For original paper, see [arxiv.org](https://arxiv.org/abs/1908.10084)

To work with this notebook, install with `pip`

In [None]:
!pip install sentence_transformers
!pip install pandas
!pip install lzma

## Data
This note nook using data from [Quora Question Pairs](https://www.kaggle.com/c/quora-question-pairs)



In [None]:
import numpy as np
import pandas as pd
import os

### Running in Kaggle

List the files

In [None]:
for dirname, _, filenames in os.walk('/kaggle/input'):
    for filename in filenames:
        print(os.path.join(dirname, filename))

In [None]:
df = pd.read_csv('../input/train.csv.zip', compression='zip', sep=',')
df.head()

### Running in Colab

In Colab, data stores in Google Drive. You have to upload your dataset manually to your google drive, then connect from this notebook

In [None]:
from google.colab import drive
drive.mount('/gdrive')

List the files, eg `data/quora/input`

In [None]:
%ls /gdrive/MyDrive/Colab\ Notebooks/data/quora/input

Get the file path

In [None]:
for dirname, _, filenames in os.walk('/gdrive/MyDrive/Colab Notebooks/data'):
    for filename in filenames:
        print(os.path.join(dirname, filename))

Open example data

In [None]:
df = pd.read_csv('/gdrive/MyDrive/Colab Notebooks/data/quora/input/train.csv.zip', compression='zip', sep=',')
df.head()

### Locally with Ubuntu

In [None]:
!sudo apt-get install liblzma-dev

In [None]:
for dirname, _, filenames in os.walk('../data'):
    for filename in filenames:
        print(os.path.join(dirname, filename))

In [None]:
df = pd.read_csv('../data/quora/input/train.csv.zip', compression='zip', sep=',')
df.head()

### Example data

In [None]:
id_2_question_map = {}

def add_to_map(key, val):
    if key not in id_2_question_map:
        id_2_question_map[key] = val
    

def add_row(row):
    add_to_map(row['qid1'], row['question1'])
    add_to_map(row['qid2'], row['question2'])

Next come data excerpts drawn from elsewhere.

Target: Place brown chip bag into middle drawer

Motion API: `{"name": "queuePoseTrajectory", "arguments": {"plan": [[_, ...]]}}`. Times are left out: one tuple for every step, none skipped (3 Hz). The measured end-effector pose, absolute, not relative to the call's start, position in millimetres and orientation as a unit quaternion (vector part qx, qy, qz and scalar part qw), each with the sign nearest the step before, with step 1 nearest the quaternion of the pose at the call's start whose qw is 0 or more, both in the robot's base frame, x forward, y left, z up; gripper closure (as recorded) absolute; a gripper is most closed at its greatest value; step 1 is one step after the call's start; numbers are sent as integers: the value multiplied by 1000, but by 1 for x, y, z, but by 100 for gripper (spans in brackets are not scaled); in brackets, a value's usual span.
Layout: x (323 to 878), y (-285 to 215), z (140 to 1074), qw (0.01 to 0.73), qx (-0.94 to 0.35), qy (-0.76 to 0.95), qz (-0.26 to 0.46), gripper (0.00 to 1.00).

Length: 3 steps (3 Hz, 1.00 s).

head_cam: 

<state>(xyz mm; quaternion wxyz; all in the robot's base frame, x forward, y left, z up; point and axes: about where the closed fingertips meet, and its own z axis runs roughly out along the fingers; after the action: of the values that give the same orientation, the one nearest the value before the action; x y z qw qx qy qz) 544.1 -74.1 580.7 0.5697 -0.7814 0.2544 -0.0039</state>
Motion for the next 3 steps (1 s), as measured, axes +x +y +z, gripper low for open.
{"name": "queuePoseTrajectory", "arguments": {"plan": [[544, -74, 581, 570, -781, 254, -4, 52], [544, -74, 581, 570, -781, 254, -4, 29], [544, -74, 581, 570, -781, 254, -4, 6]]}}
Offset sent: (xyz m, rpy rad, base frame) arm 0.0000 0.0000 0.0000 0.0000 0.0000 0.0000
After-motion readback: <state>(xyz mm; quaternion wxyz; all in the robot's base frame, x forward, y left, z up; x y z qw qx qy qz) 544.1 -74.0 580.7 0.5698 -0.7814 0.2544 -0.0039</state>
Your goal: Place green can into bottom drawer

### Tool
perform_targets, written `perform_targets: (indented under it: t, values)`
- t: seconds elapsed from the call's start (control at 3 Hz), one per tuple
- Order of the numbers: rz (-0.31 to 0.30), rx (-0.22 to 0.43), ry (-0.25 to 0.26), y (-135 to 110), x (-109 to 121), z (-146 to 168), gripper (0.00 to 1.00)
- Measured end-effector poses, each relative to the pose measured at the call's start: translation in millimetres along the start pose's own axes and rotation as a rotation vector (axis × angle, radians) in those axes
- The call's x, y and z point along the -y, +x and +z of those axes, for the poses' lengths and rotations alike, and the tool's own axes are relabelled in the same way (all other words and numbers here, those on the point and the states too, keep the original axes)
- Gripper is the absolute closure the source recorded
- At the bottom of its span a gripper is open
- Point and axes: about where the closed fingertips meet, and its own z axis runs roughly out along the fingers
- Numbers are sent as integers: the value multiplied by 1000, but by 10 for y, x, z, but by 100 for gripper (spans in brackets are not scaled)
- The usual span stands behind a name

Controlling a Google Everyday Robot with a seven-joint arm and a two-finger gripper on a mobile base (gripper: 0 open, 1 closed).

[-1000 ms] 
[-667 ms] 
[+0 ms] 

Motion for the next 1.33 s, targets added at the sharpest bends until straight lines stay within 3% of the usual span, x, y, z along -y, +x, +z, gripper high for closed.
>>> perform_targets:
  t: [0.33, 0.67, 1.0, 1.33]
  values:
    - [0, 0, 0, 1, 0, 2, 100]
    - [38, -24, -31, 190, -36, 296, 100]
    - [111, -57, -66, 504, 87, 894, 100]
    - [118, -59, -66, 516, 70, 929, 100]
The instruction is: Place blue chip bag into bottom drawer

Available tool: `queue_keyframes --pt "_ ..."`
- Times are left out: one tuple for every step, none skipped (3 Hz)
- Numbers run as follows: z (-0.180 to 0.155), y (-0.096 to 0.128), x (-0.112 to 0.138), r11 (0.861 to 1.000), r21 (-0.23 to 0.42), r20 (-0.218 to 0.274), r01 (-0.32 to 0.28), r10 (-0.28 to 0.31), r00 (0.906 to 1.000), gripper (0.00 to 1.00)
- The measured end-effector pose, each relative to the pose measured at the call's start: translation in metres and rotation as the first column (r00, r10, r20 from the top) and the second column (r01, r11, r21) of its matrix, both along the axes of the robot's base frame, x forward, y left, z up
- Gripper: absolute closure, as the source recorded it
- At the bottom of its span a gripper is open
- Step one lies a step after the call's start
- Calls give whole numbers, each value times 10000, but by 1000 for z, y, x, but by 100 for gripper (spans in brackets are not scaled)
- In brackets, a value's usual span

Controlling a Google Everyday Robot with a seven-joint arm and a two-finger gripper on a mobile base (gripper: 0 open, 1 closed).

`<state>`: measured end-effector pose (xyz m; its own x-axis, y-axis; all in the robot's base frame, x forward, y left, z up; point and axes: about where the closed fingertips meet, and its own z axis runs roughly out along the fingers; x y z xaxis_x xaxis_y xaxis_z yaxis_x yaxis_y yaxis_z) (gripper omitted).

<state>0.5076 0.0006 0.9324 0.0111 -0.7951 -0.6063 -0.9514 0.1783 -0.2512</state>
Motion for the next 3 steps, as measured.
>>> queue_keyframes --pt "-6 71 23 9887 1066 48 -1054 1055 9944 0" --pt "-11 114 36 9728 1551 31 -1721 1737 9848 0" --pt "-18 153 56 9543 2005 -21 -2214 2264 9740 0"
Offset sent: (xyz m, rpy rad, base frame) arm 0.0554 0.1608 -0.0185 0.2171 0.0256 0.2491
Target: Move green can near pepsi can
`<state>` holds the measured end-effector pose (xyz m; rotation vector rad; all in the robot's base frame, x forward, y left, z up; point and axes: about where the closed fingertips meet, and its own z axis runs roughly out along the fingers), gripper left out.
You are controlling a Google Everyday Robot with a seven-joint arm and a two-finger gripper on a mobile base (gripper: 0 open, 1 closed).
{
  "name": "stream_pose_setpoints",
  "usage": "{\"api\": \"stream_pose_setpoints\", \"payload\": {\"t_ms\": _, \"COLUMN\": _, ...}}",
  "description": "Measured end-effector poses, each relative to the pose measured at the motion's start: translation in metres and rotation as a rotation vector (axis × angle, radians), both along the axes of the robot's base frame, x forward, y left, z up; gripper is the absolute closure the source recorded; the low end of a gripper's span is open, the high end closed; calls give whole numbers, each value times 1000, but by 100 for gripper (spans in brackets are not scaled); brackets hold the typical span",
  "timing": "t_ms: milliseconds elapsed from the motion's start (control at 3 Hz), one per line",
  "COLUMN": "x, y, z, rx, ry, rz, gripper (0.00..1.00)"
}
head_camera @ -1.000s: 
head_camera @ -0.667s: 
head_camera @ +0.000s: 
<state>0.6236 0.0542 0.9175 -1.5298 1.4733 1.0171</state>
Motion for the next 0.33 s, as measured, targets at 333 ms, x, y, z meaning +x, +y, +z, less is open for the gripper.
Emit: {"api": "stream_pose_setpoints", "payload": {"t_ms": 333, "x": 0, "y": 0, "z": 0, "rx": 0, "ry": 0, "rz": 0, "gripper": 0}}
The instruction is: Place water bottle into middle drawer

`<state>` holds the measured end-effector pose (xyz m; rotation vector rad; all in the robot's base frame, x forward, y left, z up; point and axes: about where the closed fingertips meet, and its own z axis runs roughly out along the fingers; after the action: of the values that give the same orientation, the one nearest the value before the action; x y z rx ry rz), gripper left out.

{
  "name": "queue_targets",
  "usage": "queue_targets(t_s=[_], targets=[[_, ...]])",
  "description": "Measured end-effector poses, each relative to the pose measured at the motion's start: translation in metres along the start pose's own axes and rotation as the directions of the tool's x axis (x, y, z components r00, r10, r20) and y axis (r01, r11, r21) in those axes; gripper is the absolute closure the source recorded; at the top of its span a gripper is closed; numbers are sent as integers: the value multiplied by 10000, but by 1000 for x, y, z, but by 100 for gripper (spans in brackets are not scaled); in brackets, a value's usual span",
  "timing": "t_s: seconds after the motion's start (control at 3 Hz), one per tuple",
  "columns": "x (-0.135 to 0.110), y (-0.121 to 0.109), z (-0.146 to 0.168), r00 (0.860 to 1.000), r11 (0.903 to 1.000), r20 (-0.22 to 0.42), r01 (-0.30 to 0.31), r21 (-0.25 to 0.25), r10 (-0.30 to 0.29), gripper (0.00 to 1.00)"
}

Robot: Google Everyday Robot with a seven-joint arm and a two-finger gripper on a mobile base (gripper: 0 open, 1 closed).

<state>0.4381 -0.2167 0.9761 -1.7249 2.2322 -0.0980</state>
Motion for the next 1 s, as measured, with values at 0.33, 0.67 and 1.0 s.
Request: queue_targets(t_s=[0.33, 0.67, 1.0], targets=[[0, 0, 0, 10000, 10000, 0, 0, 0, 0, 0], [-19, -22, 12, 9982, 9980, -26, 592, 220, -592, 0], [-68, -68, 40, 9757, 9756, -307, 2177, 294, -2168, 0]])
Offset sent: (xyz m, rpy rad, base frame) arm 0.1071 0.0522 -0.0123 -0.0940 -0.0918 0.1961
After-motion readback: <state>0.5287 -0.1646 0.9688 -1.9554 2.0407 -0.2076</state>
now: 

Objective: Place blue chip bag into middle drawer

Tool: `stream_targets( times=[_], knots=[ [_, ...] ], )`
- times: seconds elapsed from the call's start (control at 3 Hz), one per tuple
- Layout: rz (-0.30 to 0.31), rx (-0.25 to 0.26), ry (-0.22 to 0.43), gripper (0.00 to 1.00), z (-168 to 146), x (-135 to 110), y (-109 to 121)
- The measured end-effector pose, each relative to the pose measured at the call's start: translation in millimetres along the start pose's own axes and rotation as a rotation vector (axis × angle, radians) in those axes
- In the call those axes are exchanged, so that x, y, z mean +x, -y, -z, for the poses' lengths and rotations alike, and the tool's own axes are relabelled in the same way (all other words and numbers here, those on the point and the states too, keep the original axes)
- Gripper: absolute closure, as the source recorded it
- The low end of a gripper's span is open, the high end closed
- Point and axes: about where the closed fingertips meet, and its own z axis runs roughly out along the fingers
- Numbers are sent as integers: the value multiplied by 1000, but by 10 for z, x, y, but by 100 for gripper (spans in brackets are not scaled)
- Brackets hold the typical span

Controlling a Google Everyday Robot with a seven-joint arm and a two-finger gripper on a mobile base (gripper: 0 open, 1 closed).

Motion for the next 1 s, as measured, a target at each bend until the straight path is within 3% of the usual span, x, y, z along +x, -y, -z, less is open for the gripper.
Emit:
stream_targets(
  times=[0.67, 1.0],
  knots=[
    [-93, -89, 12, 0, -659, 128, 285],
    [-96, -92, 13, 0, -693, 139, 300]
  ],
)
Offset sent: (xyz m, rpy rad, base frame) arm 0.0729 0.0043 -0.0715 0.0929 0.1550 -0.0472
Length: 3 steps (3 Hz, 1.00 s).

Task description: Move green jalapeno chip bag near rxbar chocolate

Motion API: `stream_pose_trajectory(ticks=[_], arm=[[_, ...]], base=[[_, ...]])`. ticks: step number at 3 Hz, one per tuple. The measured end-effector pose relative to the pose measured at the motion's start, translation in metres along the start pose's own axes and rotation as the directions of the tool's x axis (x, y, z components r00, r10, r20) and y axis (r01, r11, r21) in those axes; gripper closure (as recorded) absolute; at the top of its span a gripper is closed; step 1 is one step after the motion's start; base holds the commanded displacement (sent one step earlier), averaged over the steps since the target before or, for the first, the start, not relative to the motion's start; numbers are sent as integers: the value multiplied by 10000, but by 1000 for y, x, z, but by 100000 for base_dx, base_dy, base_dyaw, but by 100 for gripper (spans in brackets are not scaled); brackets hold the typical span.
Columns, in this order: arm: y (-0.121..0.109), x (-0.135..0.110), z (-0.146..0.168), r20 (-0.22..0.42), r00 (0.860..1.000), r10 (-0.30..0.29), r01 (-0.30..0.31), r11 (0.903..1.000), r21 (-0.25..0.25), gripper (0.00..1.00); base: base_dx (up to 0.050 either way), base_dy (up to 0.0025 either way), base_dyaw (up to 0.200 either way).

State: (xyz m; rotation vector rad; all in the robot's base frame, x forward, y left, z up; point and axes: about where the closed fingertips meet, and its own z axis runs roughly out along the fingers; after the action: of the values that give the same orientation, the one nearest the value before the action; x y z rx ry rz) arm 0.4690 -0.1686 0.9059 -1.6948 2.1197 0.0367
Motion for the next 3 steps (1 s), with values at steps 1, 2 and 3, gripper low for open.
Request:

df.apply(lambda row: add_row(row), axis=1)

len(id_2_question_map)

In [None]:
len(set(id_2_question_map.values()))

### Clean data

- Lowercase original sentences
- Remove some nonsense words, non-ASCII character
- Replace with common phrases

In [None]:
from nltk.corpus import stopwords
#stopwords = set(['a', 'about', 'above', 'after', 'again', 'against', 'ain', 'all', 'am', 'an', 'and', 'any', 'are', 'aren', "aren't", 'as', 'at', 'be', 'because', 'been', 'before', 'being', 'below', 'between', 'both', 'but', 'by', 'can', 'couldn', "couldn't", 'd', 'did', 'didn', "didn't", 'do', 'does', 'doesn', "doesn't", 'doing', 'don', "don't", 'down', 'during', 'each', 'few', 'for', 'from', 'further', 'had', 'hadn', "hadn't", 'has', 'hasn', "hasn't", 'have', 'haven', "haven't", 'having', 'he', 'her', 'here', 'hers', 'herself', 'him', 'himself', 'his', 'i', 'if', 'in', 'into', 'is', 'isn', "isn't", "it's", 'its', 'itself', 'just', 'll', 'm', 'ma', 'me', 'mightn', "mightn't", 'more', 'most', 'mustn', "mustn't", 'my', 'myself', 'needn', "needn't", 'no', 'nor', 'not', 'now', 'o', 'of', 'off', 'on', 'once', 'only', 'or', 'other', 'our', 'ours', 'ourselves', 'out', 'over', 'own', 're', 's', 'same', 'shan', "shan't", 'she', "she's", 'should', "should've", 'shouldn', "shouldn't", 'so', 'some', 'such', 't', 'than', 'that', "that'll", 'the', 'their', 'theirs', 'them', 'themselves', 'then', 'there', 'these', 'they', 'this', 'those', 'through', 'to', 'too', 'under', 'until', 'up', 've', 'very', 'was', 'wasn', "wasn't", 'we', 'were', 'weren', "weren't", 'which', 'while', 'will', 'with', 'won', "won't", 'wouldn', "wouldn't", 'y', 'you', "you'd", "you'll", "you're", "you've", 'your', 'yours', 'yourself', 'yourselves'])


def clean_text(sent):
    # Removing non ASCII chars
    sent = str(sent).replace(r'[^\x00-\x7f]',r' ')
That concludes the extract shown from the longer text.